The value embodied in British-made steel is one of the main reasons why the Scunthorpe works should remain open. Although current export prices of British Steel are comparatively expensive, that’s not the whole story.
Using home-produced steel improves Britain’s economy and balance of trade. In comparison, importing steel at whatever price will further worsen Britain’s balance of trade. This is simply because the money used to pay for the import of steel leaves our economy. And users of steel in British industry are at the mercy of changes in world prices.
The pricing position is exacerbated by one of the methods British accounting applies to fixed capital investment in plant and machinery. This is by reference to the rate of return on capital deployed. Capital deployed in fixed assets such as a steel making plant gives returns bit by bit each year. The capital embodied in for example new steel facilities is tied to the longer term.

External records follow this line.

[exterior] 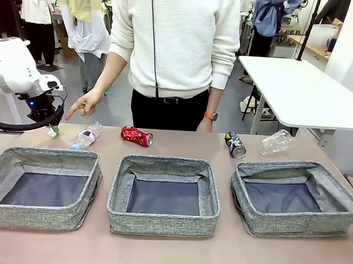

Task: Sort the waste into the appropriate baskets.
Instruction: Pick up the waste item pointed out by the person.

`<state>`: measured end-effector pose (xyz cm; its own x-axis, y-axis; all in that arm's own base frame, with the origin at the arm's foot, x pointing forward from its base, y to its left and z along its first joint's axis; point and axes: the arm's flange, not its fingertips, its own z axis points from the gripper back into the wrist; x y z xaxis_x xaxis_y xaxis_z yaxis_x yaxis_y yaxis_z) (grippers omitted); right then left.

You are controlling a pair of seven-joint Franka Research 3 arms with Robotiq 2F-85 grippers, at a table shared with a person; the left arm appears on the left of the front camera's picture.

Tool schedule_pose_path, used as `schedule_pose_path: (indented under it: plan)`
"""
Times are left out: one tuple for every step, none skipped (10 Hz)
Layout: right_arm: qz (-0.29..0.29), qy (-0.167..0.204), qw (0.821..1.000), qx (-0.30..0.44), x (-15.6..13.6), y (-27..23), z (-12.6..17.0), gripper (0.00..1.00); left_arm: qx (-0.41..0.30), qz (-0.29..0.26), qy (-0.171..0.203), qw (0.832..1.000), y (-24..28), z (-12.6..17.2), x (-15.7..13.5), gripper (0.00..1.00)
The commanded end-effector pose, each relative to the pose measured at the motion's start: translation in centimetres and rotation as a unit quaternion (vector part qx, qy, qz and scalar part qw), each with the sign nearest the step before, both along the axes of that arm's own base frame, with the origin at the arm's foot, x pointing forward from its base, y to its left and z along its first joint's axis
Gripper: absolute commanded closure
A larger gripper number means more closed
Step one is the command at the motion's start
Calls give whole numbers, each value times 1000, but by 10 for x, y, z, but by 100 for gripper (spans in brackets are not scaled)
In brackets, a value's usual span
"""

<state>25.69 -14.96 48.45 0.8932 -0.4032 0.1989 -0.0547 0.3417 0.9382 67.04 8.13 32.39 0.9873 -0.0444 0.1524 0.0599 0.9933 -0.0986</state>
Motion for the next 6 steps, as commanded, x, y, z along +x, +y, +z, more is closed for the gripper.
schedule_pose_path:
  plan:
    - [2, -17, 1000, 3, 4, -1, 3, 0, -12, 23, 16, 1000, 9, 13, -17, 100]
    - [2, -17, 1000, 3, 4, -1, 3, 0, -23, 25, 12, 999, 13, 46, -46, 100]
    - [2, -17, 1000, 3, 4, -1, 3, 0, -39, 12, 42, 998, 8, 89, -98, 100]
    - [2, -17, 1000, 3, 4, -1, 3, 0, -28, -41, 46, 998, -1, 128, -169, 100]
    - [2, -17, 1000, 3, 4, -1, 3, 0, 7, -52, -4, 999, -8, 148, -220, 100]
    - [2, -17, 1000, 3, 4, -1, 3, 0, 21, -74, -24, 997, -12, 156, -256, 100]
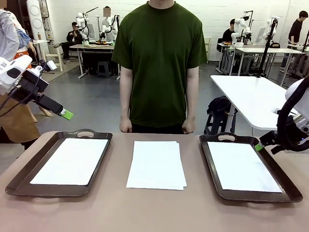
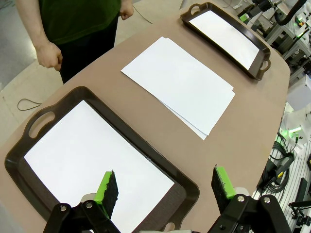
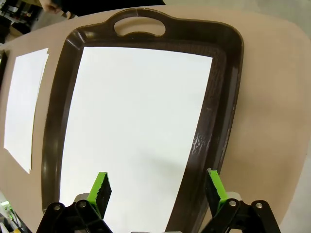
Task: Sort the A4 documents.
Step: Receive the A4 Paper.
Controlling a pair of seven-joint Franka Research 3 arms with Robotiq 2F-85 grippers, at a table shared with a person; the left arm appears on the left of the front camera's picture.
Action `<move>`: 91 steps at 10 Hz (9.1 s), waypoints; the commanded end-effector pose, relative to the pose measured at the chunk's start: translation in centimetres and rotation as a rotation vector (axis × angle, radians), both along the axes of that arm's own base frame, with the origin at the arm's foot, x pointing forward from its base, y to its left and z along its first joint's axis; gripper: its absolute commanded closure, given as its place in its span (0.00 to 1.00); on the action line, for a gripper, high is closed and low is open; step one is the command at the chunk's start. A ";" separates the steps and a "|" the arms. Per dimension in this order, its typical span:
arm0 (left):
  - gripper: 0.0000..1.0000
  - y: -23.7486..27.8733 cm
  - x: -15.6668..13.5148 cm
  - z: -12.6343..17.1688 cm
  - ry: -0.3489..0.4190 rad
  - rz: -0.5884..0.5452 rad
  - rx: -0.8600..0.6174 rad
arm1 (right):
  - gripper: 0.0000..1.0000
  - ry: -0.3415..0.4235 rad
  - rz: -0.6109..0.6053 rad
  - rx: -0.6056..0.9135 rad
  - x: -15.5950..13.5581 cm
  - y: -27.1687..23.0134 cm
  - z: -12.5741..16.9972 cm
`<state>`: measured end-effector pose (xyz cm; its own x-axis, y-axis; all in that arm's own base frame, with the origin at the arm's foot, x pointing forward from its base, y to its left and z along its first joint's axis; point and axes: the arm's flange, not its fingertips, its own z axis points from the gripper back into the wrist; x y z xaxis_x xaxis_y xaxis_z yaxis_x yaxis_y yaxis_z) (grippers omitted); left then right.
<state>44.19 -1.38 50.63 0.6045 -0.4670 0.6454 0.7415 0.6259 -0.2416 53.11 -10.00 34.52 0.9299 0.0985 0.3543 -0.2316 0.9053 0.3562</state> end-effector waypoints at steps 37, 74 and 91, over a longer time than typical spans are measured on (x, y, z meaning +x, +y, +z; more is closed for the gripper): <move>0.00 0.1 -0.1 -0.1 -0.013 -0.010 0.011 | 0.00 -0.390 0.832 0.130 -7.8 3.3 15.6; 0.00 0.1 -0.1 -0.1 -0.013 -0.010 0.011 | 0.00 -0.390 0.832 0.130 -7.8 3.3 15.6; 0.00 0.1 -0.1 -0.1 -0.013 -0.010 0.011 | 0.00 -0.179 0.727 0.306 -8.0 12.5 16.8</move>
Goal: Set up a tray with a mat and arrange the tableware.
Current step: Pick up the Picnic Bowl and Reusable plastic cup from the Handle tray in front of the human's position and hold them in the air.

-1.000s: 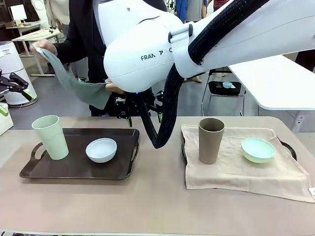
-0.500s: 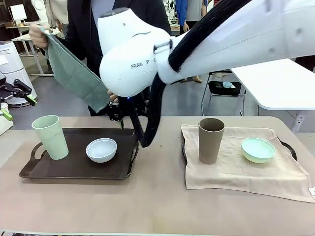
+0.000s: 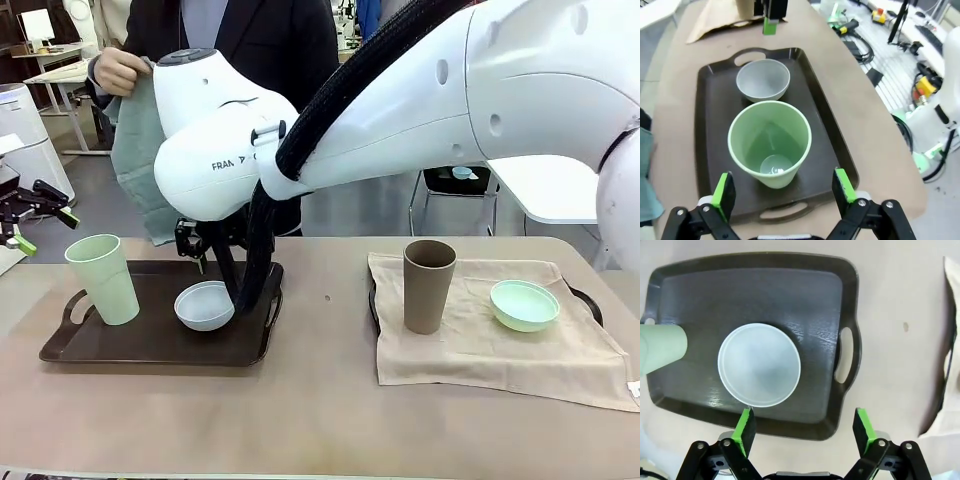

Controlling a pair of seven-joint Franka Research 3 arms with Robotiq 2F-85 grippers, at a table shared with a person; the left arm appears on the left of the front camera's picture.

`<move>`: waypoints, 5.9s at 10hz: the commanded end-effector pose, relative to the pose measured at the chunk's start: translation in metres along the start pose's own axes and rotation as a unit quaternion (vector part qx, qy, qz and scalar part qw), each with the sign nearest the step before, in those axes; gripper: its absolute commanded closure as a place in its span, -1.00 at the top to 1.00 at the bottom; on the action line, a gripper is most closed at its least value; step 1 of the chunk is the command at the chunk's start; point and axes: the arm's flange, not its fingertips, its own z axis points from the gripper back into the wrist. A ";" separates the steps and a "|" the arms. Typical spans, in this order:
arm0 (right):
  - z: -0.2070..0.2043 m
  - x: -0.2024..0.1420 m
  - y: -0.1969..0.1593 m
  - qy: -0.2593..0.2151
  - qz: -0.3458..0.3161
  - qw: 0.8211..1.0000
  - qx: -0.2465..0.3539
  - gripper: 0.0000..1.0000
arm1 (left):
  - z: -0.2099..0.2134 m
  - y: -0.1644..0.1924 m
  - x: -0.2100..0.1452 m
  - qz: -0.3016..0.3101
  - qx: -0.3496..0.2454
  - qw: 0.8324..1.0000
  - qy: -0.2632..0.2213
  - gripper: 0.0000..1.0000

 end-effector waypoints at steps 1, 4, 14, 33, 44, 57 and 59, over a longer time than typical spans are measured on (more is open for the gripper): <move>-0.006 0.004 -0.003 0.001 -0.009 1.000 0.020 1.00 | -0.012 0.005 -0.005 0.024 0.004 1.000 0.001 1.00; -0.002 0.001 0.000 0.000 -0.002 1.000 0.004 1.00 | -0.015 0.005 -0.020 0.039 0.008 0.999 -0.005 1.00; -0.048 0.017 0.005 -0.016 0.019 1.000 0.011 1.00 | -0.025 0.029 -0.065 0.033 0.006 0.995 -0.097 1.00; -0.122 0.027 0.000 0.006 0.080 0.997 0.003 0.39 | -0.125 0.038 -0.083 0.054 -0.098 0.987 -0.114 1.00; -0.119 0.027 0.005 0.016 0.085 0.996 -0.005 -1.00 | -0.127 0.041 -0.085 0.059 -0.100 0.986 -0.120 -1.00; 0.062 0.018 -0.021 -0.100 0.079 0.990 0.066 -0.93 | -0.018 0.004 0.029 -0.028 -0.042 0.986 -0.158 -1.00; 0.110 0.006 -0.025 -0.122 0.084 0.986 0.077 -0.93 | 0.007 -0.010 0.069 -0.034 -0.023 0.990 -0.134 -1.00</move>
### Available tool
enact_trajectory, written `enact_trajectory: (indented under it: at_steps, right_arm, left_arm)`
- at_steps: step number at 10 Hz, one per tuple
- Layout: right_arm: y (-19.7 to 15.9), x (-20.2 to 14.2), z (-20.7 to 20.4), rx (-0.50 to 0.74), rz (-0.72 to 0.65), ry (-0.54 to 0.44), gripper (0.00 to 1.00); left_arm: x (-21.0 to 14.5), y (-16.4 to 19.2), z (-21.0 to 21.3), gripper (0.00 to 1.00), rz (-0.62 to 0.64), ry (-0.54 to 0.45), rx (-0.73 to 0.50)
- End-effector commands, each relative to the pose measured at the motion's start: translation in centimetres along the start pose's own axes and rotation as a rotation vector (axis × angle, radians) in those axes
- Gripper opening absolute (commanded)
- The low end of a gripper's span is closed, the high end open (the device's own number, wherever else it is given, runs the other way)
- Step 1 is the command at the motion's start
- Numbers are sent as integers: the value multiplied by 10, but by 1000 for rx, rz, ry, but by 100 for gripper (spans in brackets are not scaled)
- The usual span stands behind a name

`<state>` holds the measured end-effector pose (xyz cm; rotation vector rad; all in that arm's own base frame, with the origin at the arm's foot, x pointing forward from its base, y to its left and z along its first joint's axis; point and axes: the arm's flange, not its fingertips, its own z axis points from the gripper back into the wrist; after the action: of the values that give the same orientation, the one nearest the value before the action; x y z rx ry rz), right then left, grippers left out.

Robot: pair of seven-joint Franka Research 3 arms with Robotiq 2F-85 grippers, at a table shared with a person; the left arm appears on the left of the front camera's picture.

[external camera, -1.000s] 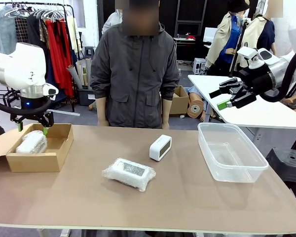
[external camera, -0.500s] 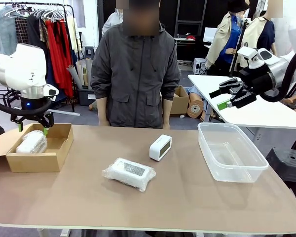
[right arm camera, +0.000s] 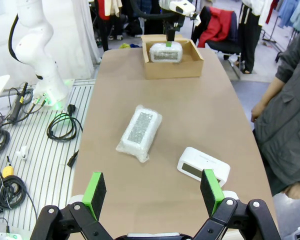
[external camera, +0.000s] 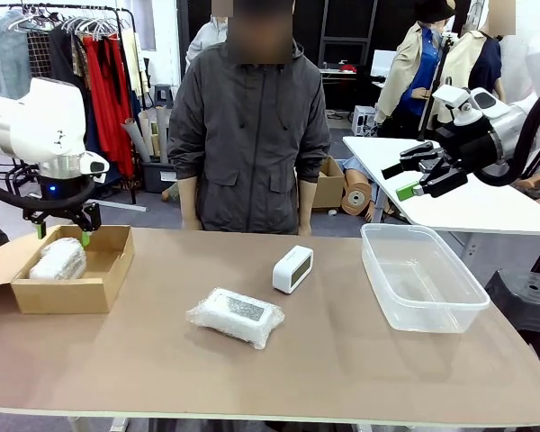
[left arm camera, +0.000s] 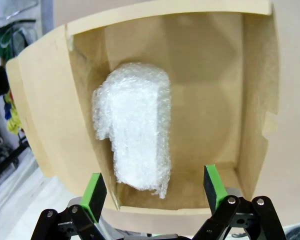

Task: Separate and place wrapped and unwrapped clocks.
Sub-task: Pick up the Digital clock indicated by the person.

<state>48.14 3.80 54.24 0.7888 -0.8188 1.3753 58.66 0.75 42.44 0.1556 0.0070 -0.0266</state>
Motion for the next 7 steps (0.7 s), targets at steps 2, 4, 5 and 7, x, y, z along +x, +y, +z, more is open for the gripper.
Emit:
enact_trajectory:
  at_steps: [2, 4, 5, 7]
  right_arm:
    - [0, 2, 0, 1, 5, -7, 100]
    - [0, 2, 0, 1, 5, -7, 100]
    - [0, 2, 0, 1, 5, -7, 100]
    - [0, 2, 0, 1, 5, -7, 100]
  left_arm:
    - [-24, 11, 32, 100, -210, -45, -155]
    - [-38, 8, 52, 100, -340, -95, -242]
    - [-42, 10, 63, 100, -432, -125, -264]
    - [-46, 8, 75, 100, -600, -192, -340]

But capital invested over the longer term circulates slowly. The slower its circulation, the smaller capital’s annual rate of profit compared with less capital-intensive activities. It’s more attractive for capitalists and financial markets to aim for quick gains, like those made in buying and selling failing businesses. And unlike capital investments those add nothing to the wealth of the country.
The financial media make well publicised comparisons between capital-intensive and less capital-intensive enterprises. They conclude that the latter activity is the more efficient use of capital! And politicians repeat that mantra. This just shows how superficiality has brought about Britain’s declining industrial base.
There are ways to address this blight. The rate of return over the cost of production should become the more accurate accounting measure, rather than the rate of return on the capital invested. In other words, the value which has gone into producing a unit of British steel which is then used to complete a finished manufactured British product for use in our country should be priced in an economically meaningful way. That would have to take into account that the value in the fixed capital embodied in the steel industry is released bit by bit.
In this respect an initial subsidy for our steel industry would be an effective start up method. The value of the subsidy plus the value added for labour in making steel is released incrementally during the working lifetime of the steel-making plant and machinery. Therefore, the capital deployed (subsidy) is not lost or written off, instead a part of it and the labour increment added in producing steel is released each year for the benefit of British society.
That principle has a wider application, potentially to all our capital-intensive, high-value manufacturing and research. Leaving the EU and its state aid rules behind is not the whole answer. The British government has historically used what state aid is “permitted” to a far lesser degree than other EU member states – Germany in particular.
A government closer to industry can be made to pay attention to the needs of the country in a way that the EU will never do. And that was what legal experts effectively said when giving evidence to the House of Lords EU Internal Market subcommittee on 20 June.
It is therefore a matter of acknowledging that Britain’s method of financial reporting needs to be amended. But as well as proper accounting, the uplifting social effect that meaningful work brings to people’s lives is so significant that it cannot be expressed by a mere figure in a set of accounts.
British manufacture for our own use, a sound understanding of value and a new method of financial reporting is an integral part of Britain becoming an independent country out of the EU.